Denney v. TEXAS EMPLOYERS INS. ASSOCIATION

780 S.W.2d 412 | Tex. App. | 1989

780 S.W.2d 412 (1989)

Allen DENNEY, Appellant
v.
TEXAS EMPLOYERS INSURANCE ASSOCIATION, Appellee.

No. 9777.

Court of Appeals of Texas, Texarkana.

August 29, 1989.

Gregory B. Enos, Burwell & Enos, Inc., Texas City, for appellant.

Jack R. Martin, Houston, for appellee.

GRANT, Justice.

Denney appeals a workers' compensation case in which the trial court entered a take-nothing judgment in favor of Texas Employers Insurance Association (TEIA).

Denney contends that the trial court erred in entering a take-nothing judgment and taxing costs against him, and in failing to award him $600.00 in past medical benefits and lifetime medical benefits based upon the jury's findings.

The jury found that Denney was injured in the course and scope of his employment, but that he had no total or partial incapacity caused by the injury. The jury further found that Denney had incurred $600.00 in medical expense as a result of the on-the-job injury, but no mention of this finding is made in the judgment.

TEIA states that the parties stipulated that TEIA had paid past compensation and medical benefits. In the defendant's response to plaintiff's motion for new trial, TEIA states that there was a stipulation that any award for medical damages would be off-set by a $2,000.00 settlement from a third party. In his brief, Denney agrees that there was a stipulation but contends that no off-set amount was ever established.

No statement of facts has been filed. Rule 50(d) of the Rules of Appellate Procedure places the burden on the appellant to see that a sufficient record is presented to show error requiring reversal. In the absence of a record showing that the trial *413 court improperly failed to grant the $600.00 in medical benefits, no error is shown.

Next, Denney complains about the trial court's taxing court costs against him. Rule 131 of the Rules of Civil Procedure provides that the successful party to a suit shall recover all costs incurred except where otherwise provided. The party in whose favor a take-nothing judgment is entered is the prevailing party. Collerain v. City of Granbury, 760 S.W.2d 364 (Tex. App.—Fort Worth 1988, no writ). Thus, the trial court did not err in taxing the court costs against Denney.
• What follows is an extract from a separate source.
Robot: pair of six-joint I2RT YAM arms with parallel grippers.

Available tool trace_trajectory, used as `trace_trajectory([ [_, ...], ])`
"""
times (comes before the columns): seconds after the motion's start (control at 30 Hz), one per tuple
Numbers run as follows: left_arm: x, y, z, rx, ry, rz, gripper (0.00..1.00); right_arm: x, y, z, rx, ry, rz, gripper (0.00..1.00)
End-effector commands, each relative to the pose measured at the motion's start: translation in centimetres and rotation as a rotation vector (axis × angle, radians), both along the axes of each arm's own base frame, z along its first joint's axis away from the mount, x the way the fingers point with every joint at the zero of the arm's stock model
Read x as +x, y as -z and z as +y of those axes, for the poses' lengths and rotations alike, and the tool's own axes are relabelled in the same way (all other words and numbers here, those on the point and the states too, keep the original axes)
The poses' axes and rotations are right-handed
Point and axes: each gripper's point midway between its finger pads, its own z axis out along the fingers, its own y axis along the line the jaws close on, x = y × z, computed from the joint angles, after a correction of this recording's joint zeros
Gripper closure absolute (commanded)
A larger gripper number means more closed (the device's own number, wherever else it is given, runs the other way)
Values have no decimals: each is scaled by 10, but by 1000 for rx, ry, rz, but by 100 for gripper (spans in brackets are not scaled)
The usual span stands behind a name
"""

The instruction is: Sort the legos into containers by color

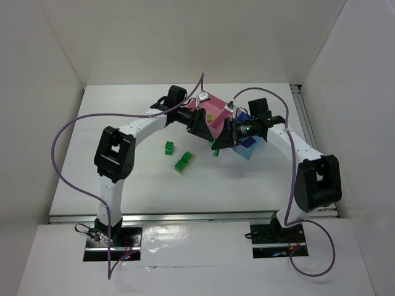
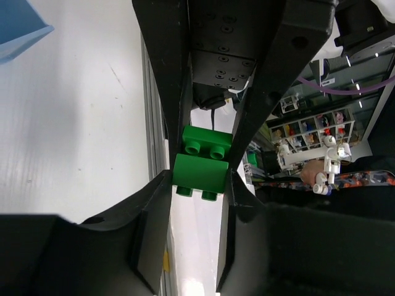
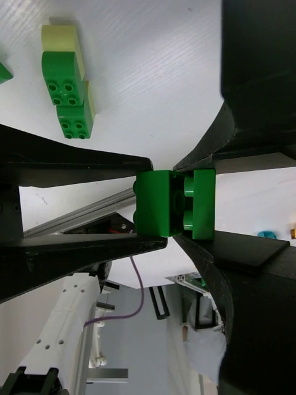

Next, we address Denney's contention that he should have been awarded lifetime future medical benefits. No jury question was submitted on future medical benefits. Denney is entitled to the payment of future medical costs attributable to the on-the-job injury and may seek recovery of these benefits when they accrue. The Industrial Accident Board has continuing jurisdiction and may make an award for medical care furnished after the date of the original award or judgment. Transport Insurance Company v. Polk, 400 S.W.2d 881 (Tex.1966).

The judgment of the trial court is affirmed.